Scientists have long known that, until fairly recently, the massive Sahara Desert was once verdant and teeming with life, until some 6,000 years ago, when rains ended and the desert became as it is today.
The exact cause of the meteorological shift has been a subject of much study in recent years, as earth scientists believe it could teach us much more about the history of the planet's climate, as well as the evolution of early human civilizations in the region. A 1997 paper suggested that the shift was a natural consequence of the withdrawal of the glaciers, and has been, until now, traditionally considered to be the most credible explanation.
Now, archaeologist David Wright has published a paper in Frontiers in Earth Science in which he argues that the cause of the Sahara's drying out was human activity in the region. Some 8,000 years ago, humanity had undergone the Neolithic Revolution, as a result of the invention of farming. Humans, building farms and domesticating animals, allowed livestock to eat large amounts of plants, which lowered the amount of Saharan vegetation.
Plants do more than make oxygen, as they also cool the Earth by absorbing sunlight via photosynthesis. A decrease in the number of plants over a large area can increase that region's albedo (the amount of sunlight that reflects off the surface of a planet). When the Sahara's albedo rose, the surrounding atmosphere changed, enough to cause the monsoons that provided water to become far less prevalent.
The drying of the Sahara caused plants to die, further increasing the albedo, further weakening the rains. This continued until early humans packed their bags and left for Egypt and Sumer, to start the first complex civilizations.

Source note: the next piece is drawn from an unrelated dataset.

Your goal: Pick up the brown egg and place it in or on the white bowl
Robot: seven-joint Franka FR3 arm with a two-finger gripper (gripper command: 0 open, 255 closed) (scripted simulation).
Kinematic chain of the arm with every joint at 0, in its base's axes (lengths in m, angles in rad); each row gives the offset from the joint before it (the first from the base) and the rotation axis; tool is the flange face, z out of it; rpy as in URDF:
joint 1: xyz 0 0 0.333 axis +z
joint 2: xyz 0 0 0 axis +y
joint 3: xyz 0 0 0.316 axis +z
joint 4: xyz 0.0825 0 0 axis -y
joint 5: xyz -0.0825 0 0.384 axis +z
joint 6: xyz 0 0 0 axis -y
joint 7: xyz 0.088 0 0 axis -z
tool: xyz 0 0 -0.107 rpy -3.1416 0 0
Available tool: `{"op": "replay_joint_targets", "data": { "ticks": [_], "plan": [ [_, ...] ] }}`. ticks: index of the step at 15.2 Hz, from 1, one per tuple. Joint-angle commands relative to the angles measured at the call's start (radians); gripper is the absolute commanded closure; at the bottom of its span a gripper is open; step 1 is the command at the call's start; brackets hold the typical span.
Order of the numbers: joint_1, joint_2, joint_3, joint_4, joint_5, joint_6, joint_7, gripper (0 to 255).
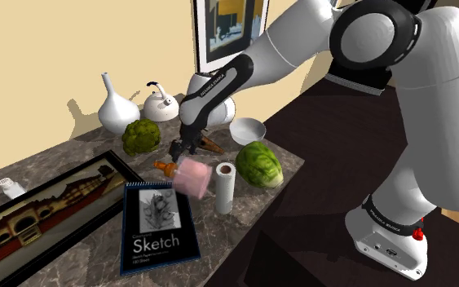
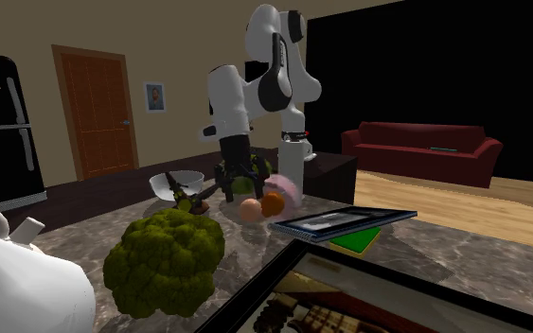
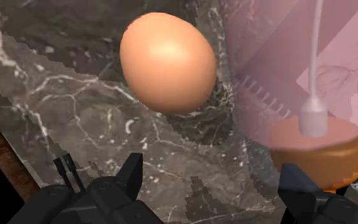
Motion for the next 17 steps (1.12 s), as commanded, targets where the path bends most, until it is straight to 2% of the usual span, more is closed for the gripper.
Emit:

Wright formed his hypothesis by collecting archaeological evidence from ancient pastoral communities in the area. "There were lakes everywhere in the Sahara at this time, and they will have the records of the changing vegetation," he said to phys.org. "We need to drill down into these former lake beds to get the vegetation records, look at the archaeology, and see what people were doing there. It is very difficult to model the effect of vegetation on climate systems. It is our job as archaeologists and ecologists to go out and get the data, to help to make more sophisticated models."

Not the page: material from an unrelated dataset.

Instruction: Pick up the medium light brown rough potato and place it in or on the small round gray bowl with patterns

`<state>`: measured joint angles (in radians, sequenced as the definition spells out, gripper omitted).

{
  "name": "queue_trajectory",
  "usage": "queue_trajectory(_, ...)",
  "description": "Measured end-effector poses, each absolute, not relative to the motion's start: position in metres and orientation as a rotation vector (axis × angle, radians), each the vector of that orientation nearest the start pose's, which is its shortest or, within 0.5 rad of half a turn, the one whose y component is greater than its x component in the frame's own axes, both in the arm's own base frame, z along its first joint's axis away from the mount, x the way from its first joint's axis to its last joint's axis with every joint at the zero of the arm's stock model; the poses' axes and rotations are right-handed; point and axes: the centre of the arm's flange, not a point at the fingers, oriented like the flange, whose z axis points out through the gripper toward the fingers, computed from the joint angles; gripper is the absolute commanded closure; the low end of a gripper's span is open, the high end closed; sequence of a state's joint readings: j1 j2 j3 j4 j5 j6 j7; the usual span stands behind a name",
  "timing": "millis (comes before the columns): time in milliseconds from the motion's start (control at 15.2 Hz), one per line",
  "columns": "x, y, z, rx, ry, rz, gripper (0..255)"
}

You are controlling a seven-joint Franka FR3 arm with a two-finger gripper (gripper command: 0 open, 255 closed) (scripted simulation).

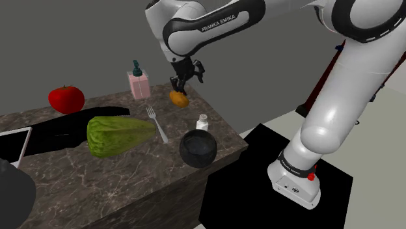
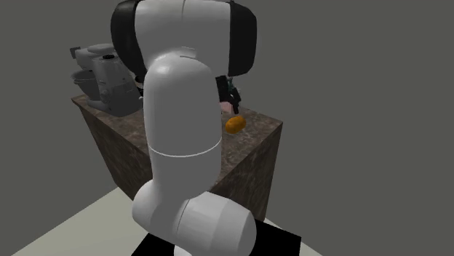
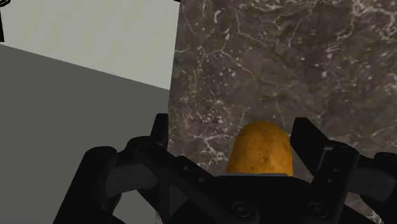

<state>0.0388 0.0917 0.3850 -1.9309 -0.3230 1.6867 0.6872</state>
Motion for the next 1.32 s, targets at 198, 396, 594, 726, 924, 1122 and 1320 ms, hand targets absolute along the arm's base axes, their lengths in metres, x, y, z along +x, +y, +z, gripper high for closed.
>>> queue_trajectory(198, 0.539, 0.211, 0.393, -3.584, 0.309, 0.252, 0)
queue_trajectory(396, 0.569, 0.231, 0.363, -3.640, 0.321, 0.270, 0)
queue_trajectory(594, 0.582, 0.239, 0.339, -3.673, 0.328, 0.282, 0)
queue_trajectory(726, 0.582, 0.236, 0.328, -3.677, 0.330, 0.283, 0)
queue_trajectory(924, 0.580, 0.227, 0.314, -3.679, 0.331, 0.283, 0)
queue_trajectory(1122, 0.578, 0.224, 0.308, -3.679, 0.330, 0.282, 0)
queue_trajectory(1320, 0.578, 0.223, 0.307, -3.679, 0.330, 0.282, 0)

"In East Asia there are long established theories of how Neolithic populations changed the landscape so profoundly that monsoons stopped penetrating so far inland," Wright said. He also mentioned that similar phenomena occurred elsewhere in the world in Europe, North America, and New Zealand.
If early humans could have such an enormous impact on the climate, it begs the question of what a vastly more numerous and advanced people, such as ours, could do to our planet. "The implications for how we change ecological systems have a direct impact on whether humans will be able to survive indefinitely in arid environments," Wright stated.